Instructions to follow
Scan the data for "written" and copy the lines it appears in.

Top of Data to process

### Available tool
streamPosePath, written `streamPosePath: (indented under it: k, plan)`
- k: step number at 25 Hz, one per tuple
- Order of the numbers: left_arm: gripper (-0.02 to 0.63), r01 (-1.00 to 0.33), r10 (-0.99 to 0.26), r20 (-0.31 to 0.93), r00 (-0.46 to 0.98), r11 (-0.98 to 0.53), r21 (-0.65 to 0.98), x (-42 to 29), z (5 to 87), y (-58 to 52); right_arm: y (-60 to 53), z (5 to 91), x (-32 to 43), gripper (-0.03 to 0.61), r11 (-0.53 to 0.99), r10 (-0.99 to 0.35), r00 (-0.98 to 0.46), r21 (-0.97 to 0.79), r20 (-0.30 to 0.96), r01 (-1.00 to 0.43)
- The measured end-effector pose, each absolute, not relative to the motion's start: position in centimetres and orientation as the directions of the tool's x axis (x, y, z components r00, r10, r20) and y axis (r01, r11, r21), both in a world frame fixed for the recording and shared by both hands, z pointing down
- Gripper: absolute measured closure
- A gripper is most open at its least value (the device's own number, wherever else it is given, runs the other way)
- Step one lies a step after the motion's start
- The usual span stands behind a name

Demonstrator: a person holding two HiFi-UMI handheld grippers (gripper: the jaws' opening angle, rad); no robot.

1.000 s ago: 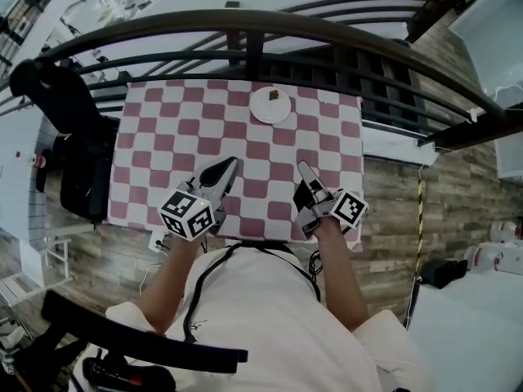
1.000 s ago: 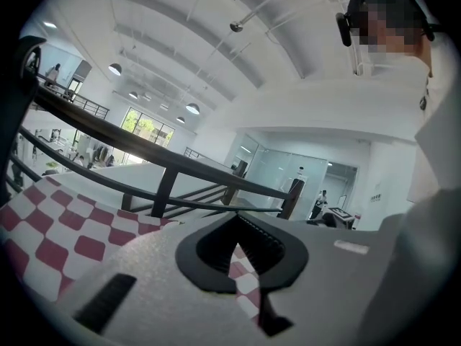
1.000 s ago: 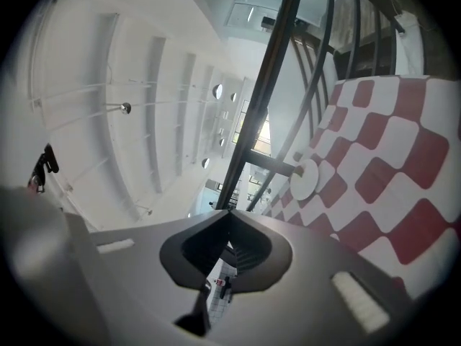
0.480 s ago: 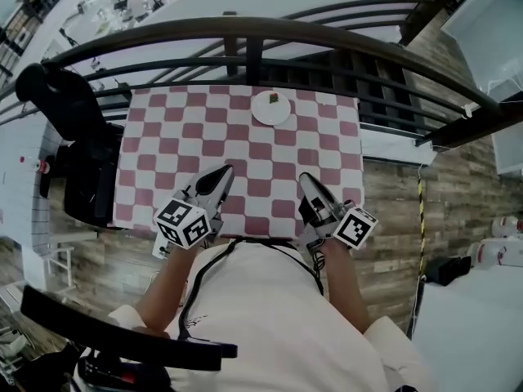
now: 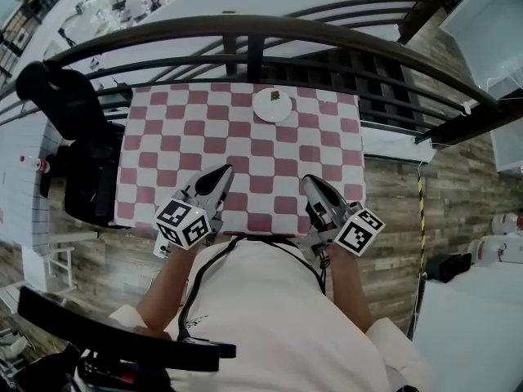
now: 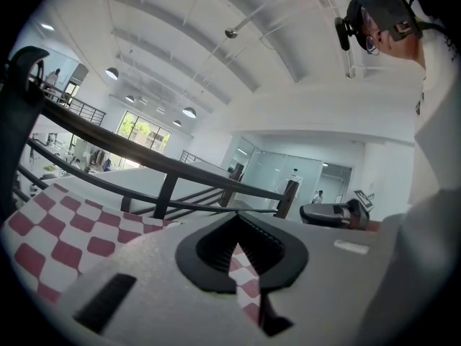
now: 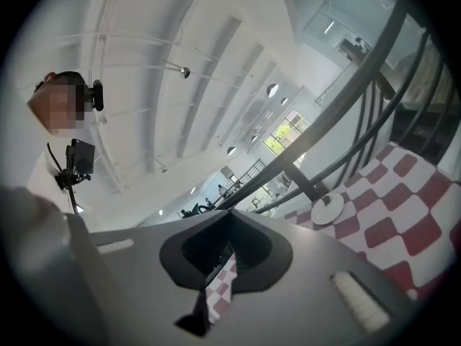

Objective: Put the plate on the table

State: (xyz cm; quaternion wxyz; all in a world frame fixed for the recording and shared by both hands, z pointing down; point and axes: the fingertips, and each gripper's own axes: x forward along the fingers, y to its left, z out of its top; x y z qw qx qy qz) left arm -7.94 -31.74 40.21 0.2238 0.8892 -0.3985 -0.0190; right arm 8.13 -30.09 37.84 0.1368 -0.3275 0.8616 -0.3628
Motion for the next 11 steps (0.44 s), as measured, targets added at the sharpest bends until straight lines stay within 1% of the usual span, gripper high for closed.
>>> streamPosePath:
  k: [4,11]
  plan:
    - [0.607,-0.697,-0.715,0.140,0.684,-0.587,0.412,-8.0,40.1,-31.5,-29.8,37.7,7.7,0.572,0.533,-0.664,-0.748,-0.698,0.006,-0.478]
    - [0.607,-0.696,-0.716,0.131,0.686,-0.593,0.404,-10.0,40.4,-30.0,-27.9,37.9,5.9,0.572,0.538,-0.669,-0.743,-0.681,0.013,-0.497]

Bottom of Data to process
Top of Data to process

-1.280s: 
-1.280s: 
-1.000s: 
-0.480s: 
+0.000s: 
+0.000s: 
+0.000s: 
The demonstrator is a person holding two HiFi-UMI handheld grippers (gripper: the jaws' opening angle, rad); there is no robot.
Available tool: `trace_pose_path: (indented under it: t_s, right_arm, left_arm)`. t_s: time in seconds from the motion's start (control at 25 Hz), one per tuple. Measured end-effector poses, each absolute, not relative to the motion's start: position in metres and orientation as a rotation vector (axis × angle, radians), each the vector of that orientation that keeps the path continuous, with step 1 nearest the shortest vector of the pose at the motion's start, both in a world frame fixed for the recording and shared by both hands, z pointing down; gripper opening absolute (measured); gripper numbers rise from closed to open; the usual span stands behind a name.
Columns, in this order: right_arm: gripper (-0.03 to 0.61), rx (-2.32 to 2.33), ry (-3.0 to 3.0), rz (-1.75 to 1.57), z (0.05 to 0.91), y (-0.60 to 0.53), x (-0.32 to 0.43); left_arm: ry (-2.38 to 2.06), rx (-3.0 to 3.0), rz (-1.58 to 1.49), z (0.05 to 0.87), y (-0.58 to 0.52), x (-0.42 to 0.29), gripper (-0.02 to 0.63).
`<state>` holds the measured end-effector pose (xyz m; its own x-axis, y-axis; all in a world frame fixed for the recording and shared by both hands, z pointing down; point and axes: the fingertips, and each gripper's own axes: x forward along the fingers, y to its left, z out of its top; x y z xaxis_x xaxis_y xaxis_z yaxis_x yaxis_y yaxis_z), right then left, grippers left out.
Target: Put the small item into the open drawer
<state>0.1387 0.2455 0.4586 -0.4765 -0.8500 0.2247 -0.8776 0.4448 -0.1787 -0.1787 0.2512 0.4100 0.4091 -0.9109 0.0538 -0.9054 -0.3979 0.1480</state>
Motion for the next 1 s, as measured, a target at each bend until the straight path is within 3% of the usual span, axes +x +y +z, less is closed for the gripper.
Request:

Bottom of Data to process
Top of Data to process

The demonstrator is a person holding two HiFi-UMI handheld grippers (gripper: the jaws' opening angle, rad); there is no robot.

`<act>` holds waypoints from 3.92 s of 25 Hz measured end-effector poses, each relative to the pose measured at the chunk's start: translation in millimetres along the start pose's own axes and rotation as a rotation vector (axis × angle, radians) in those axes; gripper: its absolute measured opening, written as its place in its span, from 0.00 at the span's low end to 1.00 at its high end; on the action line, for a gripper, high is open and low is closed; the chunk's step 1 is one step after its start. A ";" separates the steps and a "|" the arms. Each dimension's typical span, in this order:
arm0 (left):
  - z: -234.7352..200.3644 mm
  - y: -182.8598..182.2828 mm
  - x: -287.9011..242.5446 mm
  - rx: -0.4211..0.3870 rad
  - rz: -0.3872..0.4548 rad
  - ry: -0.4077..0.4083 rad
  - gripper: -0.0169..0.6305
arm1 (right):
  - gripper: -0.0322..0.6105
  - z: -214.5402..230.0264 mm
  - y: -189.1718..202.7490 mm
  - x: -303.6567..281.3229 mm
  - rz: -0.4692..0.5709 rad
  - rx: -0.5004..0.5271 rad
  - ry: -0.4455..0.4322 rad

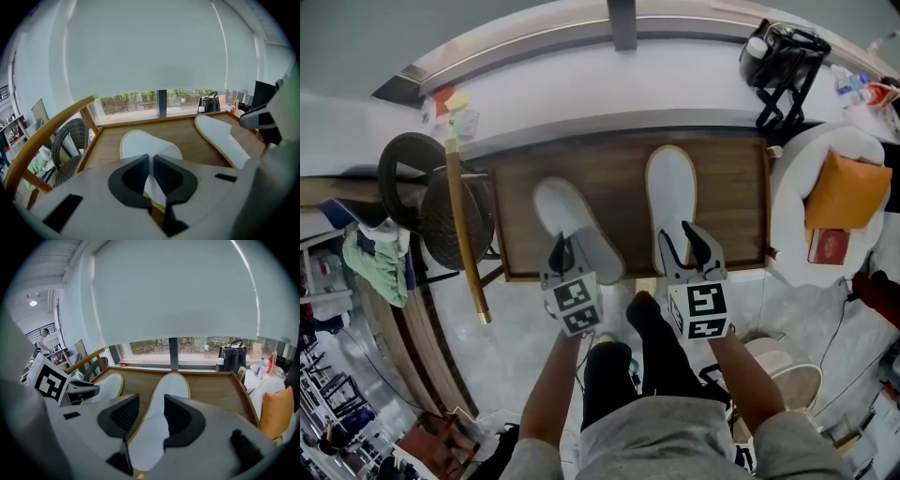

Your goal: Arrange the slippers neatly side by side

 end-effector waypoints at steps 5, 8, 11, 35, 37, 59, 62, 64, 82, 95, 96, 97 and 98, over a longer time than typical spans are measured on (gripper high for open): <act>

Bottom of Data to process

Solution to the problem
streamPosePath, written `streamPosePath: (indented under it: k, plan)`
`<act>` holds waypoints from 3.92 s of 25 Hz measured end-effector poses, each relative to the pose measured at the chunk's start: translation in millimetres along the start pose's own axes and rotation as a rotation vector (axis × angle, radians) in those axes; gripper: its absolute measured opening, written as its place in its span, from 0.00 at the span's low end to 1.00 at its high end; on the action line, for a gripper, high is open and low is closed; the chunk's step 1 is one step after its start. A ";" separates the steps and a "|" the arms. Each dimension's typical span, in this order:

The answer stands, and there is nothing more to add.